Que grande surpresa me causou a coluna de Julio Adler na Hardcore de outubro. Uma página inteira dedicada a me dar uma reprimenda sobre minha opinião no texto escrito por mim “Eles são os maiores culpados”, que veja bem, ganha a segunda retórica (a primeira foi na mesma revista, em setembro, só que na coluna de Junior Faria, que preferiu omitir o nome do site que publicou – no caso este – e quem escreveu, no caso eu).
Opiniões distintas fazem parte da sociedade e são o que nos fazem evoluir, através dos debates. Concordar, discordar… o importante é abrir discussão sobre assuntos relevantes. Só que para isso, eu penso que as pessoas que criam estes debates tem de ser isentas e sem compromissos, sejam eles éticos ou emocionais. Sendo assim… Em primeiro lugar, já que o colunista resolveu citar um pouco do meu currículo, acho necessário mostrá-lo da forma real e não sob a ótica dele, certamente sem o devido conhecimento.
Caro Marreco, sempre achei irrelevante este negócio de dizer que fui surfista amador, profissional ou o que seja. Isso não é prerrogativa de competência para nada, basta olhar o montão de jogador de futebol consagrado falando bobagem na TV. Saber surfar bem, que é o nosso caso, apenas é uma pequena parte de um todo. O mais importante é o tempo e serviço dedicado ao surf.
Comecei no jornalismo em 1989, no jornal Now, editado por Rosaldo Cavalcanti, Felipe Zobaran e Wanderley Carbone. Fiquei lá por seis anos, aprendendo muito sobre como funciona um veículo especializado sem muitos recursos, trabalhando de madrugada como estagiário, indo para São Paulo de busão, levando o jornal inteiro numa pasta para montá-lo na Folha de São Paulo, onde era impresso. Foi ali Marreco, que conheci seu tão adorado Derek Hynd, que na verdade fumava maconha o dia inteiro e falava um monte de merda. Até tosou seu cabelo e deixou ele ensacado na gaveta do Rosaldo, que quase teve um filho quando viu aquela nojeira. Conheci também Matt Warshaw, o cara que escreveu a enciclopédia do surf e o Tim Baker, editor do Tracks, gente fina a beça, este sim um gênio. Foi também naquele ambiente que conheci uma das pessoas que mais admiro pela sua honestidade e caráter, Marcelo Andrade, a quem chamo de amigo.
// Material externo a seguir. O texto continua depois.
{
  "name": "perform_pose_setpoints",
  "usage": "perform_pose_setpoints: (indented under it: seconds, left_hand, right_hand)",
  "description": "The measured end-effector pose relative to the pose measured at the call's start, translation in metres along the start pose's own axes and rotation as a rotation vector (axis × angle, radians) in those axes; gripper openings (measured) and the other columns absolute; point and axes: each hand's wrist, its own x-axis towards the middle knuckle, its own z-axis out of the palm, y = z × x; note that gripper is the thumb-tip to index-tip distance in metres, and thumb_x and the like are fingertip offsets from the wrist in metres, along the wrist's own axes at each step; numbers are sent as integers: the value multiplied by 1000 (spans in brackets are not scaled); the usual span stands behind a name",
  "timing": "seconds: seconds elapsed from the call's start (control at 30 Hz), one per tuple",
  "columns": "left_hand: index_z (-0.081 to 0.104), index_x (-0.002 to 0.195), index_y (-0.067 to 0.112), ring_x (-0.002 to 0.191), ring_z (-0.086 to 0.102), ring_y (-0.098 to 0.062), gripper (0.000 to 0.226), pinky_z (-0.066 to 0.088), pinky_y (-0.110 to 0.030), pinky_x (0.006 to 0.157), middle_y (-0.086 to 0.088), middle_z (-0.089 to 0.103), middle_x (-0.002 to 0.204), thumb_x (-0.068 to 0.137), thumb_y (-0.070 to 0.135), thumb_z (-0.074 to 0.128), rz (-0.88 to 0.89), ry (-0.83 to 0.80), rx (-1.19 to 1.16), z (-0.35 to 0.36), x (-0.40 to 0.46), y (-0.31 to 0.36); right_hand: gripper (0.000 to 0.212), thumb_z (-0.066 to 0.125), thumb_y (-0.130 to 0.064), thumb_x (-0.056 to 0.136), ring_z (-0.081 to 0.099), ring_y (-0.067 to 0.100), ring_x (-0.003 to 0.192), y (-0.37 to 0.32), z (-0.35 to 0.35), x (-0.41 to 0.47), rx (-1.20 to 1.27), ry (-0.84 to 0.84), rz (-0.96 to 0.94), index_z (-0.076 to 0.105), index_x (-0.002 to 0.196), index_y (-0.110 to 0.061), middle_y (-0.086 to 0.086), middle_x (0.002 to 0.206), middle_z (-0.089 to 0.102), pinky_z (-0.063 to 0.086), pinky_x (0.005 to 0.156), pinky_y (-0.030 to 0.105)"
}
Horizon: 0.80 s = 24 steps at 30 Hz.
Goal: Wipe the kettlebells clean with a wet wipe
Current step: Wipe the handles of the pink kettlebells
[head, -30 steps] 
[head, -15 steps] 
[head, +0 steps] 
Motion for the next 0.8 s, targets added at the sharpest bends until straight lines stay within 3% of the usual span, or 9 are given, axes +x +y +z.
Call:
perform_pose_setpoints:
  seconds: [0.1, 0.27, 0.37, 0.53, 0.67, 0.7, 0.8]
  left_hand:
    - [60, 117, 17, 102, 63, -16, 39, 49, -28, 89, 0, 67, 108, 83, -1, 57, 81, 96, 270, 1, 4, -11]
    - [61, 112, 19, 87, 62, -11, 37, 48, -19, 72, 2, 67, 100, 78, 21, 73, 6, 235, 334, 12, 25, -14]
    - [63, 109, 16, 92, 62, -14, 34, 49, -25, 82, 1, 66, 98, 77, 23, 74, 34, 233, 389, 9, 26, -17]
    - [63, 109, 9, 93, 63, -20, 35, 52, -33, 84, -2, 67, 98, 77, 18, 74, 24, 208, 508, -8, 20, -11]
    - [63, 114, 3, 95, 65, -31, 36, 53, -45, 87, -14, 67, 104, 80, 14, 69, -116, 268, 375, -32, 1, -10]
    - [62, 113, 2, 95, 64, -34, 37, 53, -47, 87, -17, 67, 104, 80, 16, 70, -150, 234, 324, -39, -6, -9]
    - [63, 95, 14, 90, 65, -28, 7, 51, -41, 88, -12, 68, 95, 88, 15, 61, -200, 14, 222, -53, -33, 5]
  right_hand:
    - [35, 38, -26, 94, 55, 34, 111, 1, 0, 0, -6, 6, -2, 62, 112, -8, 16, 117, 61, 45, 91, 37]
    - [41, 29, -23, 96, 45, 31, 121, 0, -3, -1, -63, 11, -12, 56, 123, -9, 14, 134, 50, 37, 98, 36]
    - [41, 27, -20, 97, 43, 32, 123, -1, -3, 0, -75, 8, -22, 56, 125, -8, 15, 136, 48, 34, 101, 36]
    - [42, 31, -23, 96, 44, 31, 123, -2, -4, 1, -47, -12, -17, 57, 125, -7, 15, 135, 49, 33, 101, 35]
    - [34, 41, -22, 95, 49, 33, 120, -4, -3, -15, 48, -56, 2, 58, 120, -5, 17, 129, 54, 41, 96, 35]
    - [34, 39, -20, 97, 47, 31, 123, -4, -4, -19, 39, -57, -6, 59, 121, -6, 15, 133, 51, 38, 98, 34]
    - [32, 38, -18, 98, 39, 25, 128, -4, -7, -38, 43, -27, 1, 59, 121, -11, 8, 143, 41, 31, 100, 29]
Neste meio tempo, passei nove meses trabalhando como editor do Realce e Vibração Surf e Bodyboard. Sem receber. Sim, os caras não tinham grana para me pagar, ao menos diziam isso, e quer saber, não me importava, pois tinha o resguardo dos meus pais. Sempre achei importante o conhecimento, pois este é o maior tesouro de um homem. Por isso fiz o sacrifício de ralar e não ser remunerado. Nunca me esqueço da primeira vez que entrei numa ilha de edição e vi uma pancada de equipamento. Pensei que nunca iria mexer naquilo. E dois meses depois já montava os programas sozinho…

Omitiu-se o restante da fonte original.